[DATA PROVIDED Boundary: Start]

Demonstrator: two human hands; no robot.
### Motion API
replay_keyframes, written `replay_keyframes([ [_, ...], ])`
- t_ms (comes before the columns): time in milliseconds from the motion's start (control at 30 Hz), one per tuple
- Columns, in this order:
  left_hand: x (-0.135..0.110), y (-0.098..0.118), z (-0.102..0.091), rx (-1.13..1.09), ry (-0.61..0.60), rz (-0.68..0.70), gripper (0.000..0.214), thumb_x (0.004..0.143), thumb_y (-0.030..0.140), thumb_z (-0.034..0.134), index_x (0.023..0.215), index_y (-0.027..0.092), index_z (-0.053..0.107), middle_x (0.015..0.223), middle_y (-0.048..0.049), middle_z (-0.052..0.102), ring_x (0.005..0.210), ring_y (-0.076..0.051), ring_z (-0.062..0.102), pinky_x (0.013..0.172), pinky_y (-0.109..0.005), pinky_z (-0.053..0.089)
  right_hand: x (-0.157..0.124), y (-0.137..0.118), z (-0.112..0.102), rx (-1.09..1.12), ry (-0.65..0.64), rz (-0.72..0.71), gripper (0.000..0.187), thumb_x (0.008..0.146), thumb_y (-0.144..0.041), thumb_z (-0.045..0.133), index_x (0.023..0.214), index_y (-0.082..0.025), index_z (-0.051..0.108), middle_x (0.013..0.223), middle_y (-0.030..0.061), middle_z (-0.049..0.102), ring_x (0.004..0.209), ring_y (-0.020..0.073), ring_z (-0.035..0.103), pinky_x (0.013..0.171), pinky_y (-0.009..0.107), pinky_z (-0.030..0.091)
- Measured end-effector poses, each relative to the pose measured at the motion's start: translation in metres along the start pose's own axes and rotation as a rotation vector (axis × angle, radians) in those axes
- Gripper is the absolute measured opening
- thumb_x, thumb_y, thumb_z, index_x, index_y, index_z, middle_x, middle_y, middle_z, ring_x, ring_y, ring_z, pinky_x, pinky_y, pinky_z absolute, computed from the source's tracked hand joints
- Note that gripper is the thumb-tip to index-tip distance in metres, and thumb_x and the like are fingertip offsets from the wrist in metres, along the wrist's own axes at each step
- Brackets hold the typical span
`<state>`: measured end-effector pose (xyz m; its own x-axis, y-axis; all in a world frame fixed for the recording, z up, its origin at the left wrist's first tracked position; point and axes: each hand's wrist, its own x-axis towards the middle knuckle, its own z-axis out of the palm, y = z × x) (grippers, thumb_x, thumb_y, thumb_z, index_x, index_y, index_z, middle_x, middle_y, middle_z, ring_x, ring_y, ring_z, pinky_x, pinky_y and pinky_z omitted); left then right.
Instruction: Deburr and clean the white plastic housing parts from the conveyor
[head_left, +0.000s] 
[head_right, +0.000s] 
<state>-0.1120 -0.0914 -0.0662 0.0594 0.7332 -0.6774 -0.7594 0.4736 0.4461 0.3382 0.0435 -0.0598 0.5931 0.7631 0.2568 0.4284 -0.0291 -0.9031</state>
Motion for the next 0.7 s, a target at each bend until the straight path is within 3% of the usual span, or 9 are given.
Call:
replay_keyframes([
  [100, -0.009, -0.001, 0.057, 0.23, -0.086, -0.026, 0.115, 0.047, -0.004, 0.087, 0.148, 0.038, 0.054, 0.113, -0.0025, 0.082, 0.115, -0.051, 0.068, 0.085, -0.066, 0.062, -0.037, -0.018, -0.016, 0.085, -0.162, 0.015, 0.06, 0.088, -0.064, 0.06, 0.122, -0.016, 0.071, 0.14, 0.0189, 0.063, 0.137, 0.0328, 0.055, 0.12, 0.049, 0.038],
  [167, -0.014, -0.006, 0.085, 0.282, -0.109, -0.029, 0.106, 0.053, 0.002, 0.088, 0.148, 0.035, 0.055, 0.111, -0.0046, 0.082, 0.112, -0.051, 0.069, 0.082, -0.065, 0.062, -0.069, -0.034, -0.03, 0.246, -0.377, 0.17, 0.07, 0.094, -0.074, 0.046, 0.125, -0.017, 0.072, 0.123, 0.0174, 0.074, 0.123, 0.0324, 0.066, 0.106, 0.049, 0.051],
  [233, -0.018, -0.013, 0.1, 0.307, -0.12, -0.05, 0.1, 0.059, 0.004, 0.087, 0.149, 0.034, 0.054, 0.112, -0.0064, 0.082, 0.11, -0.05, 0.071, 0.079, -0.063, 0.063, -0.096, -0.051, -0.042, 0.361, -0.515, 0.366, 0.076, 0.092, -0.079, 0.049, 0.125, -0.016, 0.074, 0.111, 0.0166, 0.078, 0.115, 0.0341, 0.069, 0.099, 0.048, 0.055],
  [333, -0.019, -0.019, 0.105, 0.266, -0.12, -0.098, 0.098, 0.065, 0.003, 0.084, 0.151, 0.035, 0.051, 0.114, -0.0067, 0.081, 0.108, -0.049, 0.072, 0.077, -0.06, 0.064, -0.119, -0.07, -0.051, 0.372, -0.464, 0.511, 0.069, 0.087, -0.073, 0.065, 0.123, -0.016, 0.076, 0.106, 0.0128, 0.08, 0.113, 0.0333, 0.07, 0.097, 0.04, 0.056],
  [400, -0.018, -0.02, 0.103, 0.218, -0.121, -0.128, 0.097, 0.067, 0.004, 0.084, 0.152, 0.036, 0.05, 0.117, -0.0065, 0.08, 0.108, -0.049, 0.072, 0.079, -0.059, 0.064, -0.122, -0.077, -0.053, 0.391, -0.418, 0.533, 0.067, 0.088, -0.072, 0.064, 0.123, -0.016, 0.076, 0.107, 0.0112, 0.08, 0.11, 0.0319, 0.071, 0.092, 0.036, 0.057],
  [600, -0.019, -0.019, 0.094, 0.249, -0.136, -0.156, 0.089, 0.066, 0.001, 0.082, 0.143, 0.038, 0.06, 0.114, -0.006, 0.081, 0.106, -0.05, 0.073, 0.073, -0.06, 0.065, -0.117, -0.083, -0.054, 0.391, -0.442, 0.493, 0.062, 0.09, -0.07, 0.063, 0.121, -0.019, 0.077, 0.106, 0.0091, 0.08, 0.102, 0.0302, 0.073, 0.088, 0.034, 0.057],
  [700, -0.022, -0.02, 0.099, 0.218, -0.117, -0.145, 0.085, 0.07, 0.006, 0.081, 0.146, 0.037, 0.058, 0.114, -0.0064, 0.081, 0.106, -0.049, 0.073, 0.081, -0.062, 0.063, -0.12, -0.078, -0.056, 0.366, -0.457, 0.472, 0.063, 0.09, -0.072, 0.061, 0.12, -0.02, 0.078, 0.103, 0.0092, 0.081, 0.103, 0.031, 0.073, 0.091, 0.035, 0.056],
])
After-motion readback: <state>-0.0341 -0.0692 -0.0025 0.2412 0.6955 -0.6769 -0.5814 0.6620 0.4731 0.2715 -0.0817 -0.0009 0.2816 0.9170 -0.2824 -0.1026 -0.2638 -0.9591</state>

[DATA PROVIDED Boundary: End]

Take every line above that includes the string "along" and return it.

▸ ANSWER SECTION:
- Measured end-effector poses, each relative to the pose measured at the motion's start: translation in metres along the start pose's own axes and rotation as a rotation vector (axis × angle, radians) in those axes
- Note that gripper is the thumb-tip to index-tip distance in metres, and thumb_x and the like are fingertip offsets from the wrist in metres, along the wrist's own axes at each step

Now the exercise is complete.